As you print the data below, keep every line exactly as it is and leave the images behind.

☆ ☆ ☆ ☆

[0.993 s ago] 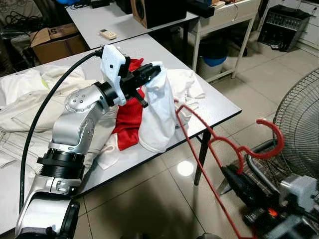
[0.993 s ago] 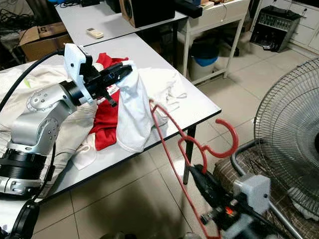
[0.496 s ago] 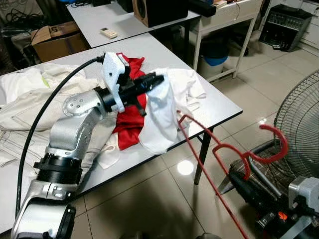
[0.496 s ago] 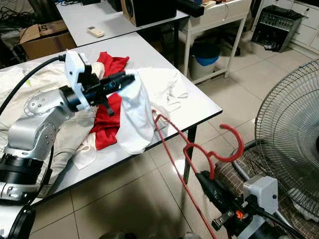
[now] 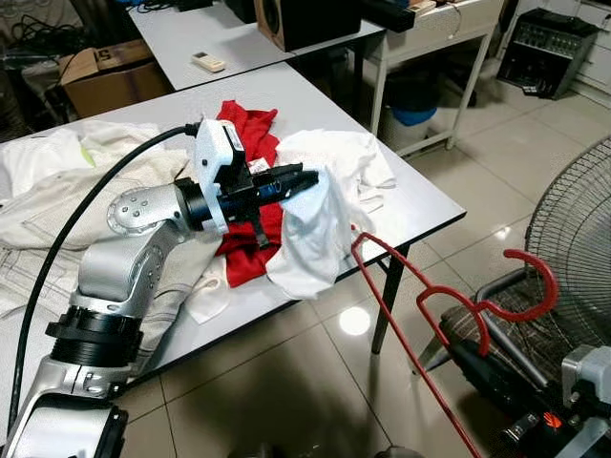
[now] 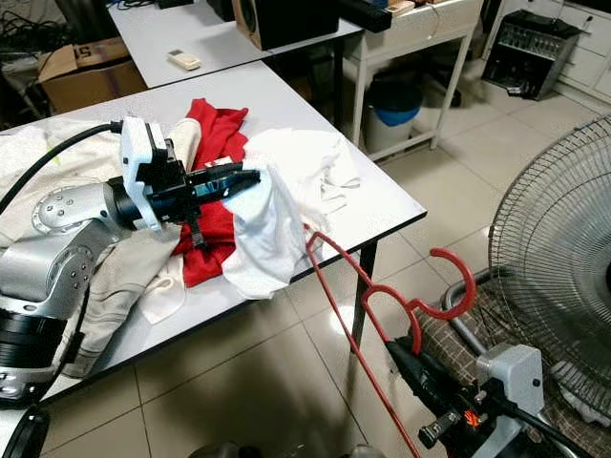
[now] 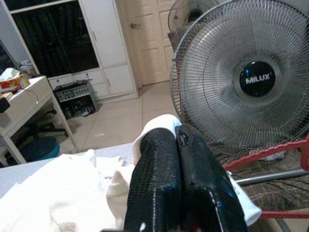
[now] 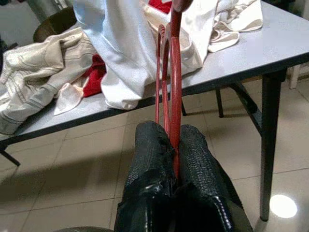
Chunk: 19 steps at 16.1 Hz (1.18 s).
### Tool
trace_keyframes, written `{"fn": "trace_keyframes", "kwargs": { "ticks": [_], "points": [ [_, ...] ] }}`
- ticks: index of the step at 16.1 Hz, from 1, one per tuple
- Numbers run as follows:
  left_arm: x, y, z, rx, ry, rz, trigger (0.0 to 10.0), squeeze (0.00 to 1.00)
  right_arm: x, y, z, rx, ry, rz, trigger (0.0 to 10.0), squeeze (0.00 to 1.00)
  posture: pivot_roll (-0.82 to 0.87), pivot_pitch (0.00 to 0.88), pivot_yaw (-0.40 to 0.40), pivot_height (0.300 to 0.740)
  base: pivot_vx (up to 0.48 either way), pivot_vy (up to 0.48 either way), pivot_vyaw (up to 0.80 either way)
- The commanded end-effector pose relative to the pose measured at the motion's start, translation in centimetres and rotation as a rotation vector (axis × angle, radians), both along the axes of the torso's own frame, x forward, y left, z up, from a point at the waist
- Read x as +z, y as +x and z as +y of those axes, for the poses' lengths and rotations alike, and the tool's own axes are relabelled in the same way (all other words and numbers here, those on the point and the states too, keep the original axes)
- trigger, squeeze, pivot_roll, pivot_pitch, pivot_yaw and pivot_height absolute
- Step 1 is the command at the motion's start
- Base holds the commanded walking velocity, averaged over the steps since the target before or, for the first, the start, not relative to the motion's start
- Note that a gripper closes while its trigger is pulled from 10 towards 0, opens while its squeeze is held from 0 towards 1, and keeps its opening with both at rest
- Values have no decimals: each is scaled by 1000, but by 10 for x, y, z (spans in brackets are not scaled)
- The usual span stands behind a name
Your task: Hang hanger
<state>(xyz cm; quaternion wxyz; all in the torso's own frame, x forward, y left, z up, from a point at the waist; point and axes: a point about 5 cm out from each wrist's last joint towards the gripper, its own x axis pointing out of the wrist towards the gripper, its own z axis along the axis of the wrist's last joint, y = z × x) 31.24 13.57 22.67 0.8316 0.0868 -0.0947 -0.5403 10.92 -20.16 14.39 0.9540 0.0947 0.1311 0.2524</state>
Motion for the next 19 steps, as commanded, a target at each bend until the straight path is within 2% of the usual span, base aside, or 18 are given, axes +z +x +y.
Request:
{"fn": "trace_keyframes", "kwargs": {
  "ticks": [1, 4, 8, 11, 16, 19],
  "points": [
    [-3, -1, 1, -1, 38, -5, 0, 0, 3, -1, -4, -4, -2, -10, 10000, 0, -147, 42, 90, 740, 0, 0, 0],
    [-4, -6, 0, -48, 42, 3, 0, 0, 1, 0, -6, -9, -11, 1, 10000, 0, -146, 43, 90, 740, 0, 0, 0],
    [-14, -15, 5, -99, 125, 20, 0, 0, 3, -1, -10, -11, -8, -9, 10000, 0, -145, 45, 88, 740, 0, 0, 0],
    [-17, -21, 5, -131, 147, 34, 0, 0, 3, -1, -11, -10, -15, 0, 10000, 0, -145, 45, 86, 740, 0, 0, 0],
    [-18, -26, -1, -169, 139, 35, 0, 0, -19, -2, -14, 11, -25, 85, 10000, 0, -136, 37, 84, 740, 0, 0, 0],
    [-19, -32, 0, -209, 156, 47, 0, 0, -23, 1, -15, 11, -34, 89, 10000, 0, -132, 33, 85, 740, 0, 0, 0]
  ]
}}
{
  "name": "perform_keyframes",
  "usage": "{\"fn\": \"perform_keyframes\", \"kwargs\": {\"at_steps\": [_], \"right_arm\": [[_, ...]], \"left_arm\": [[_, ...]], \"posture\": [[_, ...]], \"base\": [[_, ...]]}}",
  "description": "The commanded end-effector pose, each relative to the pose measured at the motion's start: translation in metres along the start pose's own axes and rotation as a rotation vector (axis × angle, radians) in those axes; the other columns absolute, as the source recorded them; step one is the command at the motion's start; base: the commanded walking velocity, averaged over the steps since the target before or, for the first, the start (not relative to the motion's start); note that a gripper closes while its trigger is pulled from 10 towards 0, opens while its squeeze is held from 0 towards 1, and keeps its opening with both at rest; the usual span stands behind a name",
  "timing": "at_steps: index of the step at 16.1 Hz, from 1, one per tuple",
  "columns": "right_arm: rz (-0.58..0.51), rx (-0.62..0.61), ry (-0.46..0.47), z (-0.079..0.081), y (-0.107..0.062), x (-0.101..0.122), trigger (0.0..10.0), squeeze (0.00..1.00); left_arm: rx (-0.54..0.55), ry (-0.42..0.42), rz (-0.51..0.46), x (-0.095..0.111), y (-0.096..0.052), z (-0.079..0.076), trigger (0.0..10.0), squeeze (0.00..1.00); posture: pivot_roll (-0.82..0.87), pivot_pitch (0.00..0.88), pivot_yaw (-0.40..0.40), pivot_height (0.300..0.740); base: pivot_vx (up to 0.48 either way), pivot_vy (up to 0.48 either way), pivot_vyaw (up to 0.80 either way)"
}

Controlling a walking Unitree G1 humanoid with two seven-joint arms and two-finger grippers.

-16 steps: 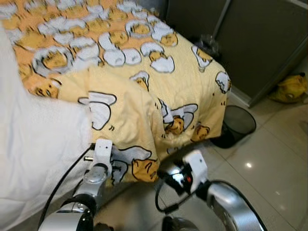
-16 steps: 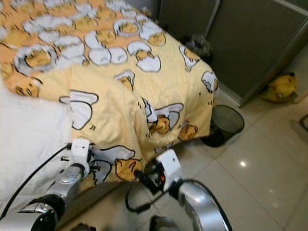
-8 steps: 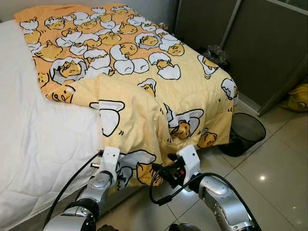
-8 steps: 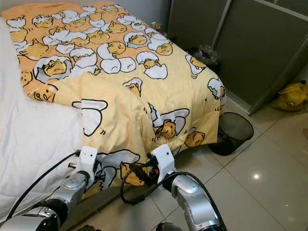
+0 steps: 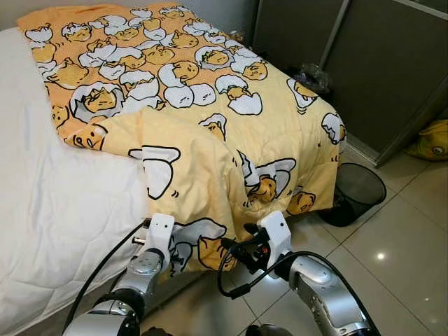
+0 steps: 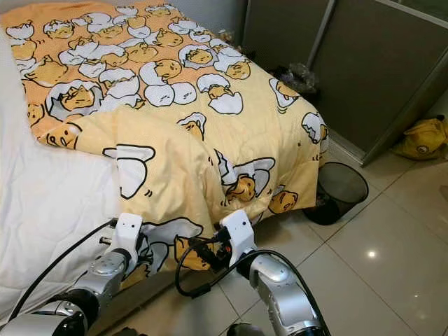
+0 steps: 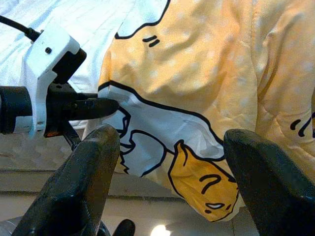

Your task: Clean up the room

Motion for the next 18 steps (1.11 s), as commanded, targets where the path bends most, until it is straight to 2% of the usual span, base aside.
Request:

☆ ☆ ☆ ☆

**Solution for this exercise**
[0.993 s ago] 
[0.993 s ago] 
[0.496 s ago] 
[0.496 s ago] 
[now] 
[now] 
[now] 
[now] 
Chunk: 19 steps at 16.1 Hz (1.18 s).
### Tool
trace_keyframes, written `{"fn": "trace_keyframes", "kwargs": { "ticks": [_], "points": [ [_, ...] ] }}`
- ticks: index of the step at 16.1 Hz, from 1, one per tuple
- Numbers run as follows:
  left_arm: x, y, z, rx, ry, rz, trigger (0.0 to 10.0), squeeze (0.00 to 1.00)
  right_arm: x, y, z, rx, ry, rz, trigger (0.0 to 10.0), squeeze (0.00 to 1.00)
  posture: pivot_roll (-0.82 to 0.87), pivot_pitch (0.00 to 0.88), pivot_yaw (-0.40 to 0.40), pivot_height (0.300 to 0.740)
  base: pivot_vx (up to 0.48 either way), pivot_vy (up to 0.48 either way), pivot_vyaw (up to 0.80 either way)
- The commanded end-effector pose relative to the pose measured at the motion's start, translation in centimetres and rotation as a rotation vector (axis × angle, radians), both along the axes of the torso's own frame, x forward, y left, z up, from a point at the waist
- Read x as +z, y as +x and z as +y of those axes, for the poses' lengths and rotations alike, and the tool's own axes are relabelled in the same way (all other words and numbers here, those on the point and the states too, keep the original axes)
- trigger, squeeze, pivot_roll, pivot_pitch, pivot_yaw and pivot_height absolute
- Step 1 is the command at the motion's start
- Base holds the commanded walking velocity, averaged over the steps since the target before or, for the first, the start, not relative to the motion's start
- Note that a gripper closes while its trigger is pulled from 10 towards 0, opens while its squeeze is held from 0 towards 1, and keeps its opening with both at rest
- Values have no decimals: each is scaled by 1000, but by 10 for x, y, z (spans in brackets are not scaled)
- The usual span stands behind a name
Your task: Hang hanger
<state>(xyz cm; quaternion wxyz; all in the torso's own frame, x forward, y left, z up, from a point at the waist; point and axes: a point about 5 cm out from each wrist's last joint towards the gripper, its own x axis pointing out of the wrist towards the gripper, its own z axis along the axis of the wrist's last joint, y = z × x) 31.24 13.57 22.67 0.8316 0.0868 -0.0947 -0.5403 10.92 -20.16 14.39 0.9540 0.0947 0.1311 0.2524</state>
Motion for the next 19 steps, as commanded, a target at each bend until the straight path is within 2% of the usual span, base aside, or 18 are given, axes +z +x +y.
Request:
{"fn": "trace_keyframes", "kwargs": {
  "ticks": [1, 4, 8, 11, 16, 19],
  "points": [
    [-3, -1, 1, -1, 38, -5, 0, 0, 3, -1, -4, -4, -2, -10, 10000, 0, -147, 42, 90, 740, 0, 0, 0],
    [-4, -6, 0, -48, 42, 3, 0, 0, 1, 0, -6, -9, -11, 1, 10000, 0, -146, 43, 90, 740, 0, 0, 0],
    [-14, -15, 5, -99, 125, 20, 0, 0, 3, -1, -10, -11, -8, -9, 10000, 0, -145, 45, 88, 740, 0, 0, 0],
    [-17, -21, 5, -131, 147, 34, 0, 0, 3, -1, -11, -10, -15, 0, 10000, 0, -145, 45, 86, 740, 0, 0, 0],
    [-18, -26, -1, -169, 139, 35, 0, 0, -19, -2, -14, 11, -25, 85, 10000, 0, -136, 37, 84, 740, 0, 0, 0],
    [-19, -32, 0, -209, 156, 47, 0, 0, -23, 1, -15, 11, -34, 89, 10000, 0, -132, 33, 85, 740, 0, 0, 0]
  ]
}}
{
  "name": "perform_keyframes",
  "usage": "{\"fn\": \"perform_keyframes\", \"kwargs\": {\"at_steps\": [_], \"right_arm\": [[_, ...]], \"left_arm\": [[_, ...]], \"posture\": [[_, ...]], \"base\": [[_, ...]]}}",
  "description": "The commanded end-effector pose, each relative to the pose measured at the motion's start: translation in metres along the start pose's own axes and rotation as a rotation vector (axis × angle, radians) in those axes; the other columns absolute, as the source recorded them; step one is the command at the motion's start; base: the commanded walking velocity, averaged over the steps since the target before or, for the first, the start (not relative to the motion's start); note that a gripper closes while its trigger is pulled from 10 towards 0, opens while its squeeze is held from 0 towards 1, and keeps its opening with both at rest; the usual span stands behind a name",
  "timing": "at_steps: index of the step at 16.1 Hz, from 1, one per tuple",
  "columns": "right_arm: rz (-0.58..0.51), rx (-0.62..0.61), ry (-0.46..0.47), z (-0.079..0.081), y (-0.107..0.062), x (-0.101..0.122), trigger (0.0..10.0), squeeze (0.00..1.00); left_arm: rx (-0.54..0.55), ry (-0.42..0.42), rz (-0.51..0.46), x (-0.095..0.111), y (-0.096..0.052), z (-0.079..0.076), trigger (0.0..10.0), squeeze (0.00..1.00); posture: pivot_roll (-0.82..0.87), pivot_pitch (0.00..0.88), pivot_yaw (-0.40..0.40), pivot_height (0.300..0.740); base: pivot_vx (up to 0.48 either way), pivot_vy (up to 0.48 either way), pivot_vyaw (up to 0.80 either way)"
}

Controlling a walking Unitree G1 humanoid with two seven-joint arms and two-finger grippers.

-16 steps: 
-16 steps: 
-8 steps: 
-8 steps: 
+0 steps: 
+0 steps: 
+0 steps: 

Your task: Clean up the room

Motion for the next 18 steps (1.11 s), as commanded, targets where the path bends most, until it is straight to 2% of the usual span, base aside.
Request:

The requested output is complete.